De constructie is daarnaast bemonsterd voor DNA-onderzoek. Uit de bemonstering van de dop van de terpentinefles is een enkelvoudig DNA-profiel verkregen dat overeenkomt met het DNA-profiel van verdachte. Uit de bemonstering van de buitenzijden van de Cobra’s, de rugzijden van de tape en de lontjes is een DNA-mengprofiel van minimaal twee donoren verkregen, waaruit een DNA-hoofdprofiel is afgeleid dat overeenkomt met het DNA-profiel van verdachte. Het DNA-profiel uit de eerste bemonstering en het DNA-hoofdprofiel uit de tweede bemonstering zijn een miljard keer waarschijnlijker wanneer – kort gezegd – verdachte donor is, dan wanneer dit niet zo is. De rechtbank concludeert hieruit, met inachtneming van de overige bevindingen uit het dossier, dat verdachte donor is van een (relatief groot) deel van het celmateriaal op voornoemde bemonsteringen. Het verweer van de raadsvrouw dat niet kan worden uitgegaan van de bewijswaarde in de DNA-rapporten omdat het DNA-profiel van het broertje van verdachte niet bij het onderzoek betrokken is, terwijl hij ook wel eens op de zolder kwam, acht de rechtbank onvoldoende feitelijk onderbouwd.

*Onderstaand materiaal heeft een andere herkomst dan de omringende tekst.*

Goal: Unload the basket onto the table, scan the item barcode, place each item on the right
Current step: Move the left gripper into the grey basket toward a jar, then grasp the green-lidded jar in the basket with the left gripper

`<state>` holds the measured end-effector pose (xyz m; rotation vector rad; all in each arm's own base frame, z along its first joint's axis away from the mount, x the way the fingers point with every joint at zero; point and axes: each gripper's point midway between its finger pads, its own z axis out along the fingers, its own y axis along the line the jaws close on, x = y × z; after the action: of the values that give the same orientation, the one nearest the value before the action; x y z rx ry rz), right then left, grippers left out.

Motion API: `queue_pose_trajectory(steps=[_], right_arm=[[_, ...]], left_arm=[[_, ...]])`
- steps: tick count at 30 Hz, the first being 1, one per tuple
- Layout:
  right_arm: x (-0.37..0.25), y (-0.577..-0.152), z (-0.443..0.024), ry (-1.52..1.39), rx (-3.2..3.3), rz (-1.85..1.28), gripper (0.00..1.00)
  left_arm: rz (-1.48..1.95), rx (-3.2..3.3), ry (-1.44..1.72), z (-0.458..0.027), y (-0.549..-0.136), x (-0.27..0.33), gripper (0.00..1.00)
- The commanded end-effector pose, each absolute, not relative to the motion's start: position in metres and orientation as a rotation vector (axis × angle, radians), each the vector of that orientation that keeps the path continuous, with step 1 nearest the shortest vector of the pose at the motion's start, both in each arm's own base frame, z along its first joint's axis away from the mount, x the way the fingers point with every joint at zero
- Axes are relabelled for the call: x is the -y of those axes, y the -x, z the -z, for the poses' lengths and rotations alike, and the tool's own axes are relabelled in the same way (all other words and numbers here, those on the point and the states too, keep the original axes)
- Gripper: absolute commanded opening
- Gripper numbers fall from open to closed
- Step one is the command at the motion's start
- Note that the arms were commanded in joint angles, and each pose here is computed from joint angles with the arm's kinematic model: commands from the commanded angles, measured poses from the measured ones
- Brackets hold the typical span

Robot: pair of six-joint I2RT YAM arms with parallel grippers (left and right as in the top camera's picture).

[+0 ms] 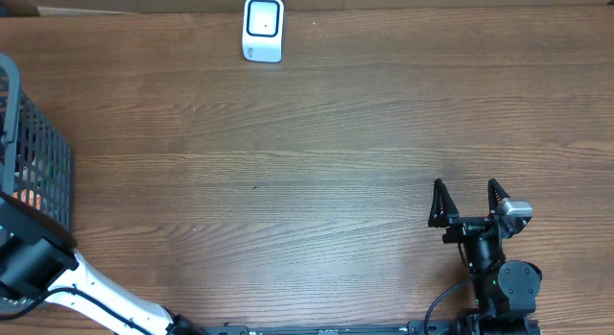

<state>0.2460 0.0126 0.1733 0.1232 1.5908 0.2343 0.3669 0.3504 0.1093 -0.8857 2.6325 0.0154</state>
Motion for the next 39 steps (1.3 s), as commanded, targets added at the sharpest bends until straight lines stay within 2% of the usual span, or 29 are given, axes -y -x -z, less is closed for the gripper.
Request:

Het had – mede gelet op het late tijdstip van dit verweer – op de weg van de verdediging gelegen om daar een nadere uitleg aan te geven.
Tot slot acht de rechtbank het door de verdediging geschetste alternatieve scenario over de mogelijkheid dat iemand met een terpentinefles en tape waarop het DNA van verdachte is aangetroffen een explosieve constructie maakt en deze achterlaat in de zolderbox van verdachte hoogst onwaarschijnlijk en schuift deze terzijde.
Gelet op het feit dat er op verschillende plekken op het explosief DNA van verdachte is gevonden, terwijl het explosief is aangetroffen in een ruimte waar verdachte weliswaar anderen toestaat om te komen, maar hij zelf overwegend verblijft en waar hij bovendien belangrijke persoonlijke spullen bewaart, acht de rechtbank bewezen dat verdachte het explosief voorhanden heeft gehad. De rechtbank zal verdachte vrijspreken van het medeplegen, nu het dossier daarvoor geen aanknopingspunten bevat.